I opened my mouth to reply but my throat had closed up. Shaking my head to clear it, berating myself for thinking anything about the guy at all, much less entertaining the alarming porn loop running through my head starring us both, I tried again.

“All right, Mr. Trey, I’ll have to—”

“No mister. Just Trey.” He remained as far across the room from me as possible. “George Lattimer the Third. Trey, you know, for the third?”

“Ah, well,” I said, resisting the urge to wipe the sweat off my upper lip, but only just barely. “Right. So…anyway,” I blathered, pissed off at my own nervousness. “I have to take any offers, in writing, to the attorney for the estate holding the title. I assume you’re—”

“Fifty-seven,” he interrupted me. Again.

“You’re joking,” I blurted out, shifting into negotiation mode, no longer giving a shit he was the hottest thing on two male legs I’d encountered in, well, my entire life. He took a few corresponding steps away, looking like he was afraid I’d spray girl cooties on him if I got any closer. Up close, sans mister cool shades, those eyes were of the sort I might call mesmerizing— if I were the kind of person to think such a thing about some dude’s eyes. “The list price is ninety-nine. I get the place is a little, um…”

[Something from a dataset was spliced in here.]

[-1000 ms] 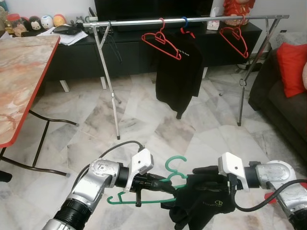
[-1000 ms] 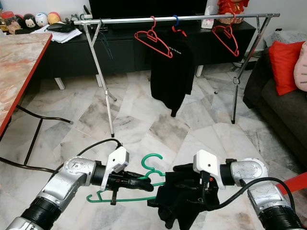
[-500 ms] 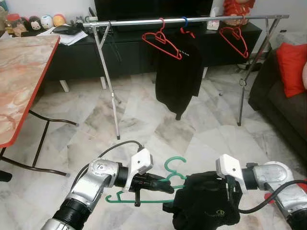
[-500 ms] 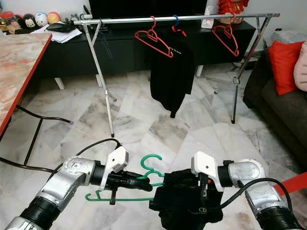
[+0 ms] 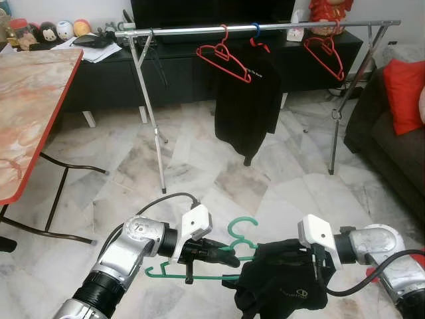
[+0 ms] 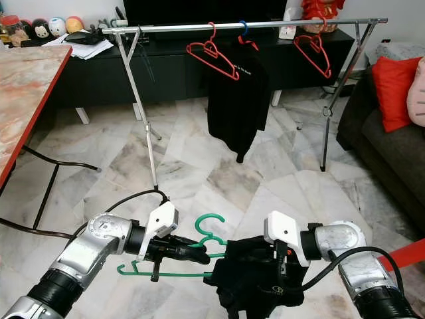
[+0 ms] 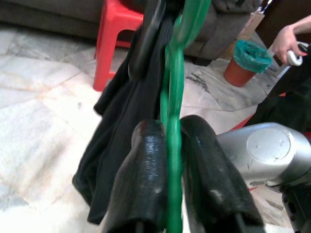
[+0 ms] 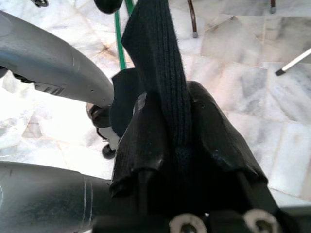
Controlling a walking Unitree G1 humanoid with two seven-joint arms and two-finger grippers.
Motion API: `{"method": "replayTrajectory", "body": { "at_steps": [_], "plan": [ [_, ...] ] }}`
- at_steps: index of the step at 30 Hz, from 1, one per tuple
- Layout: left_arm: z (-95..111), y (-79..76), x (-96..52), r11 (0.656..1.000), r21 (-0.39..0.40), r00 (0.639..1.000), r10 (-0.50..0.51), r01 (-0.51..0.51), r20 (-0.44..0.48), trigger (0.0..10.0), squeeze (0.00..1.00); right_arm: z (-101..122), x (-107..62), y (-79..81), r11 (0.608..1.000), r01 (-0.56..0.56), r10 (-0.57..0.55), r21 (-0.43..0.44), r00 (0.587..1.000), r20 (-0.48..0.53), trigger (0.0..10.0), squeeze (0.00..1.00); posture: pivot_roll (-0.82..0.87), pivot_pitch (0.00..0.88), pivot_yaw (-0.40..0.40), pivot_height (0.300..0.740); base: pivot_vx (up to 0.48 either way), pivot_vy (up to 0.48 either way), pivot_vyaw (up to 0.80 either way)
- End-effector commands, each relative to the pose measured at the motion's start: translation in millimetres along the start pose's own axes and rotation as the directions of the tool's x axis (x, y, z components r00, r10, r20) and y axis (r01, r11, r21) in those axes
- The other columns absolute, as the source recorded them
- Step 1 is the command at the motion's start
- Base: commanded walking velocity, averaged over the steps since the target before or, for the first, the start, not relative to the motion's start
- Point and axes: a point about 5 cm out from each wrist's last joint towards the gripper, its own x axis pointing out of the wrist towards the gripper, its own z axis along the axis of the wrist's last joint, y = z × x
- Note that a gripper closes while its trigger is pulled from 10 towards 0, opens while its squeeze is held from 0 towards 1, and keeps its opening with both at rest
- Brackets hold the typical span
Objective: Hang hanger
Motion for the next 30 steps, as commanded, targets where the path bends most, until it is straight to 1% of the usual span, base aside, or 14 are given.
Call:
{"method": "replayTrajectory", "body": {
  "at_steps": [1,4,5,10,13,14,18,19,21,22,27,28,29,30],
  "plan": [
    [4.2,-0.7,2.6,0.999,0.027,0.999,-0.034,0.034,-0.002,10.0,1.0,4.5,1.1,-1.2,1.0,0.001,-0.001,-0.016,1.0,0.012,0.0,0.0,-0.2,0.051,-0.024,0.74,0.0,0.0,0.0],
    [4.1,1.5,0.6,0.999,0.038,1.0,-0.022,0.023,-0.015,10.0,1.0,3.0,0.5,-2.3,1.0,0.013,-0.013,-0.015,1.0,0.003,0.0,0.0,-0.2,0.051,-0.024,0.74,0.0,0.0,0.0],
    [3.2,4.9,-3.4,0.999,0.049,0.999,-0.011,0.013,-0.034,10.0,1.0,-0.4,0.0,-2.8,1.0,0.024,-0.025,-0.012,1.0,-0.012,0.0,0.0,-0.2,0.052,-0.025,0.74,0.0,0.0,0.0],
    [4.3,7.9,-8.9,0.998,0.057,0.999,-0.008,0.01,-0.048,10.0,1.0,-5.8,-1.2,-2.7,0.999,0.038,-0.038,0.007,0.999,-0.03,0.0,0.0,-0.2,0.053,-0.025,0.74,0.0,0.0,0.0],
    [6.5,11.1,-14.9,0.998,0.067,0.998,0.003,0.001,-0.056,10.0,1.0,-12.4,-2.5,-1.1,0.999,0.043,-0.042,0.011,0.997,-0.067,0.0,0.0,-0.2,0.053,-0.025,0.74,0.0,0.0,0.0],
    [7.9,14.0,-18.5,0.997,0.075,0.998,0.02,-0.015,-0.058,10.0,1.0,-15.8,-2.9,-0.3,0.999,0.046,-0.045,0.018,0.996,-0.081,0.0,0.0,-0.2,0.053,-0.025,0.74,0.0,0.0,0.0],
    [9.7,20.2,-24.5,0.995,0.087,0.996,0.059,-0.054,-0.059,10.0,1.0,-22.6,-3.2,1.6,0.998,0.052,-0.049,0.029,0.993,-0.106,0.0,0.0,-0.2,0.054,-0.025,0.74,0.0,0.0,0.0],
    [11.3,25.6,-30.8,0.991,0.09,0.993,0.102,-0.098,-0.051,10.0,1.0,-29.1,-2.9,4.5,0.998,0.048,-0.043,0.034,0.99,-0.136,0.0,0.0,-0.2,0.054,-0.024,0.74,0.0,0.0,0.0],
    [12.5,30.0,-36.2,0.987,0.088,0.989,0.14,-0.136,-0.043,10.0,1.0,-32.8,-2.9,6.8,0.998,0.042,-0.036,0.037,0.988,-0.151,0.0,0.0,-0.2,0.056,-0.024,0.74,0.0,0.0,0.0],
    [14.3,37.1,-44.8,0.976,0.079,0.979,0.204,-0.201,-0.027,10.0,1.0,-35.4,-2.7,9.0,0.998,0.043,-0.035,0.047,0.988,-0.148,0.0,0.0,-0.2,0.055,-0.025,0.74,0.0,0.0,0.0],
    [18.0,49.2,-64.1,0.939,0.055,0.94,0.339,-0.34,0.029,10.0,1.0,-39.0,-4.2,8.3,0.995,0.086,-0.076,0.059,0.986,-0.148,0.0,0.0,-0.2,0.057,-0.023,0.74,0.0,0.0,0.0],
    [17.3,53.6,-74.3,0.908,0.037,0.908,0.415,-0.417,0.052,10.0,1.0,-40.7,-8.4,1.4,0.986,0.16,-0.149,0.053,0.975,-0.165,0.0,0.0,-0.2,0.058,-0.023,0.74,0.0,0.0,0.0],
    [16.7,54.9,-77.7,0.896,0.03,0.896,0.441,-0.443,0.059,10.0,1.0,-41.4,-10.0,-1.6,0.98,0.191,-0.18,0.05,0.968,-0.174,0.0,0.0,-0.2,0.058,-0.023,0.74,0.0,0.0,0.0],
    [13.6,56.9,-83.4,0.867,0.015,0.866,0.496,-0.498,0.068,10.0,1.0,-41.5,-14.4,-7.4,0.969,0.246,-0.235,0.035,0.954,-0.187,0.0,0.0,-0.2,0.059,-0.026,0.74,0.0,0.0,0.0]
  ]
}}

“Shitty?” He leaned against the far wall, arms crossed, smirking at me. “Falling apart as we speak? No better than a rat hole?”

“It has some deferred maintenance issues, yes,” I said, walking closer to him. He didn’t move this time. “But I assure you that the seller—”

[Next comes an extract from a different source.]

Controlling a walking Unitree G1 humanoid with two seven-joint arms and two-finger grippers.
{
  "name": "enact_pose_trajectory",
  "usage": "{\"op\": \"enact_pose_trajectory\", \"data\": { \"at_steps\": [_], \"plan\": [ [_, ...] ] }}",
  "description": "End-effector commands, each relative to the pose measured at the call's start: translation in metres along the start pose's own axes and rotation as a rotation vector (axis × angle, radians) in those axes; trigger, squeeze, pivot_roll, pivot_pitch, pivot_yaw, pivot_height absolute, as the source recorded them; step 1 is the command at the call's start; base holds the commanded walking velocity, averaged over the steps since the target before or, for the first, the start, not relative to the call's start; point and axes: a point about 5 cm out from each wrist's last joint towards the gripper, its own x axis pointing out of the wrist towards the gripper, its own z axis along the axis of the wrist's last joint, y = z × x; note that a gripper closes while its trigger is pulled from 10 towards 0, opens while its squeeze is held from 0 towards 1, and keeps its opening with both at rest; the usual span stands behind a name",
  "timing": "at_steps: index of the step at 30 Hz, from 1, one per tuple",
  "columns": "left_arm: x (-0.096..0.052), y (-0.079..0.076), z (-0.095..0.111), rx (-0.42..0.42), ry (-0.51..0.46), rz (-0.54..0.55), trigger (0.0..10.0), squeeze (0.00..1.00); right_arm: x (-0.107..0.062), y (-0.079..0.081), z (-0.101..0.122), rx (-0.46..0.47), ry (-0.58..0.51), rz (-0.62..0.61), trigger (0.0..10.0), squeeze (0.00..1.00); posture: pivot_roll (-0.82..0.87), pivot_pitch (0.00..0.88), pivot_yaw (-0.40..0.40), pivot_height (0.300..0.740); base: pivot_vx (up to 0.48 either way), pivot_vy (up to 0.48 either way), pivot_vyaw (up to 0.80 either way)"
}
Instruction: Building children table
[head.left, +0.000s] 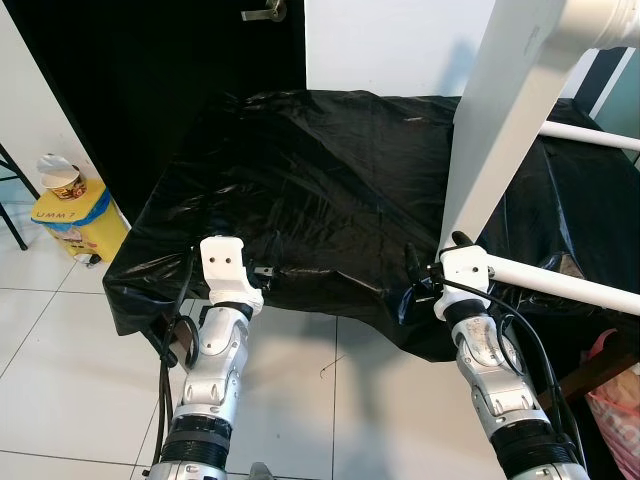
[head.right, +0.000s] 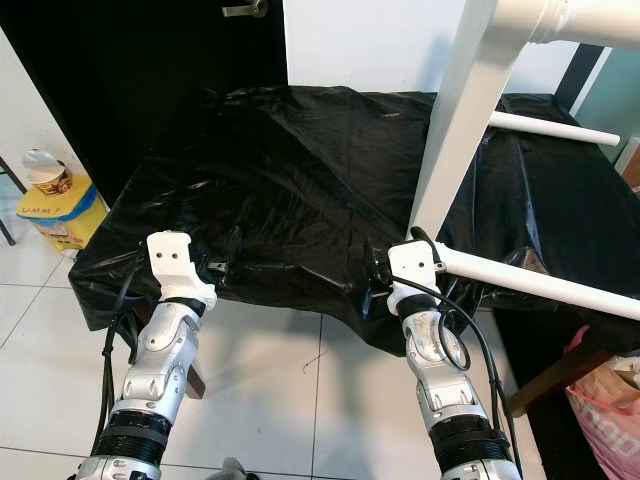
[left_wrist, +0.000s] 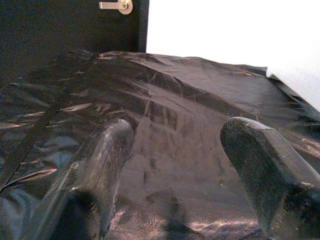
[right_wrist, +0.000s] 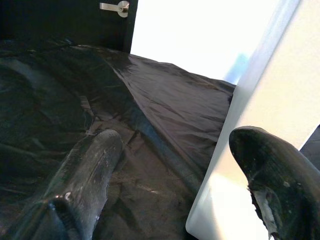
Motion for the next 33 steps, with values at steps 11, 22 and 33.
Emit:
{"op": "enact_pose_trajectory", "data": {
  "at_steps": [11, 22, 33],
  "plan": [
    [-0.001, 0.001, -0.003, 0.013, 0.003, -0.012, 10.0, 0.0, -0.003, 0.0, -0.006, -0.003, 0.013, -0.008, 10.0, 0.0, 0.02, 0.0, 0.0, 0.74, 0.0, 0.0, 0.0],
    [-0.019, 0.006, -0.035, 0.023, 0.132, 0.02, 10.0, 0.0, -0.017, 0.011, -0.038, -0.001, 0.194, 0.017, 10.0, 0.0, 0.02, 0.026, -0.026, 0.74, 0.0, 0.0, 0.0],
    [-0.017, 0.002, -0.033, 0.024, 0.128, 0.017, 10.0, 0.0, -0.017, 0.01, -0.037, -0.007, 0.183, 0.03, 10.0, 0.0, 0.02, 0.031, -0.027, 0.74, 0.0, 0.0, 0.0]
  ]
}}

“Give him my offer,” Trey said before turning away and wandering into the area that had once housed the kitchen and living spaces, leaving me standing, leaning forward and ready to engage—how exactly, I wasn’t quite sure. I trotted after him, clickety-clacking in my stilettos across the concrete, doing all I could to avoid random clumps of God-knows-what detritus that multiplied every month the building sat here empty.